#### Data excerpts

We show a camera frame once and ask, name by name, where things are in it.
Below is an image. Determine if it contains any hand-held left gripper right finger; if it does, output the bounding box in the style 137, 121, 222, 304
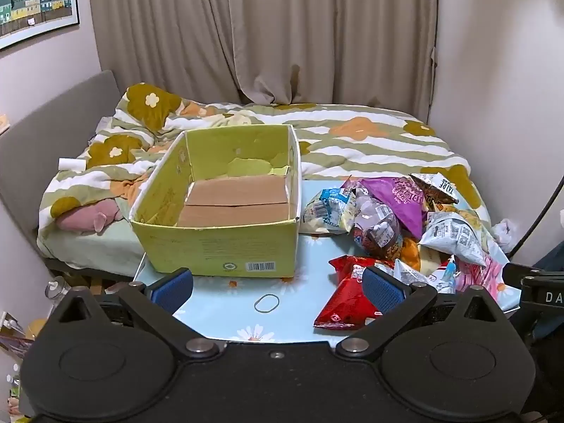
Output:
336, 266, 507, 360

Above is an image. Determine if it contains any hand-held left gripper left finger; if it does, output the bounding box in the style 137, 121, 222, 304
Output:
46, 268, 221, 359

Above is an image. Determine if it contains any yellow-green cardboard box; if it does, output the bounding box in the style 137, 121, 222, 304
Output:
129, 124, 303, 279

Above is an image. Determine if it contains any clear packet of brown snacks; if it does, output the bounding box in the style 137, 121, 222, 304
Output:
350, 189, 404, 258

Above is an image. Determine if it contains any white silver snack packet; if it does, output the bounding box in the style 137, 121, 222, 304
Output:
393, 259, 437, 287

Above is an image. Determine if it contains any red snack packet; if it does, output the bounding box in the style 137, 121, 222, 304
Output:
314, 256, 397, 331

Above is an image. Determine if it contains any orange snack packet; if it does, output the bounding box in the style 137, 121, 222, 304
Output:
401, 235, 426, 274

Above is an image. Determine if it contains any light blue floral table cover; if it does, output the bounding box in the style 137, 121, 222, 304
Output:
132, 180, 521, 344

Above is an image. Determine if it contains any pink snack packet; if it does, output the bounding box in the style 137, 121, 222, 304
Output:
454, 253, 512, 305

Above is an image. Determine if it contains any white plastic bag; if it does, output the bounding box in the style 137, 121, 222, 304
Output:
491, 219, 518, 254

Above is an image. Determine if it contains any yellow rubber band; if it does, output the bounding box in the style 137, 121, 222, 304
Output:
254, 294, 281, 313

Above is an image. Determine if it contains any purple snack packet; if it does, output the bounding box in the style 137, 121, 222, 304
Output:
348, 176, 428, 241

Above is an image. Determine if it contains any white triangular snack packet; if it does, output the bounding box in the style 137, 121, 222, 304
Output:
418, 210, 490, 267

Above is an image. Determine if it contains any light green bed sheet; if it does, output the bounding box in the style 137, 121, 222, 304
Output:
37, 220, 146, 276

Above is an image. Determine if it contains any blue white snack packet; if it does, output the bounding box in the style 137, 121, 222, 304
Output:
300, 187, 357, 235

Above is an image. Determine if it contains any pink plush toy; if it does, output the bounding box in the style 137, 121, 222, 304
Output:
57, 198, 124, 233

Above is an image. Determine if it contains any clear plastic bottle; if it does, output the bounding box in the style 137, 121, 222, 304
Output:
44, 277, 71, 313

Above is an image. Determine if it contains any white brown snack packet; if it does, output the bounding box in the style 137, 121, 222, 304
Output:
410, 172, 461, 212

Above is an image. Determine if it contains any striped floral blanket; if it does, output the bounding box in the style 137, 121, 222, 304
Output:
37, 83, 490, 252

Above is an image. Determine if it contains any grey bed headboard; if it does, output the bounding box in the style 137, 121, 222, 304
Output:
0, 69, 122, 230

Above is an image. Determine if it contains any beige curtain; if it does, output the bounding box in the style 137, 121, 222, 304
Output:
88, 0, 439, 117

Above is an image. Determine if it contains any black cable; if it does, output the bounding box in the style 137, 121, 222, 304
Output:
507, 183, 564, 256

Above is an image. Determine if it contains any framed wall poster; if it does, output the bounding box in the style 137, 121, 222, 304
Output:
0, 0, 81, 50

########

[About this task]: Return exactly the lines from the line bearing "Above is an image. Determine if it contains any grey" to the end of the records, inclusive of both; include no other lines.

[Answer section]:
Above is an image. Determine if it contains any grey bed headboard; if it does, output the bounding box in the style 137, 121, 222, 304
Output:
0, 69, 122, 230

Above is an image. Determine if it contains any beige curtain; if it does, output the bounding box in the style 137, 121, 222, 304
Output:
88, 0, 439, 117

Above is an image. Determine if it contains any black cable; if it does, output the bounding box in the style 137, 121, 222, 304
Output:
507, 183, 564, 256

Above is an image. Determine if it contains any framed wall poster; if it does, output the bounding box in the style 137, 121, 222, 304
Output:
0, 0, 81, 50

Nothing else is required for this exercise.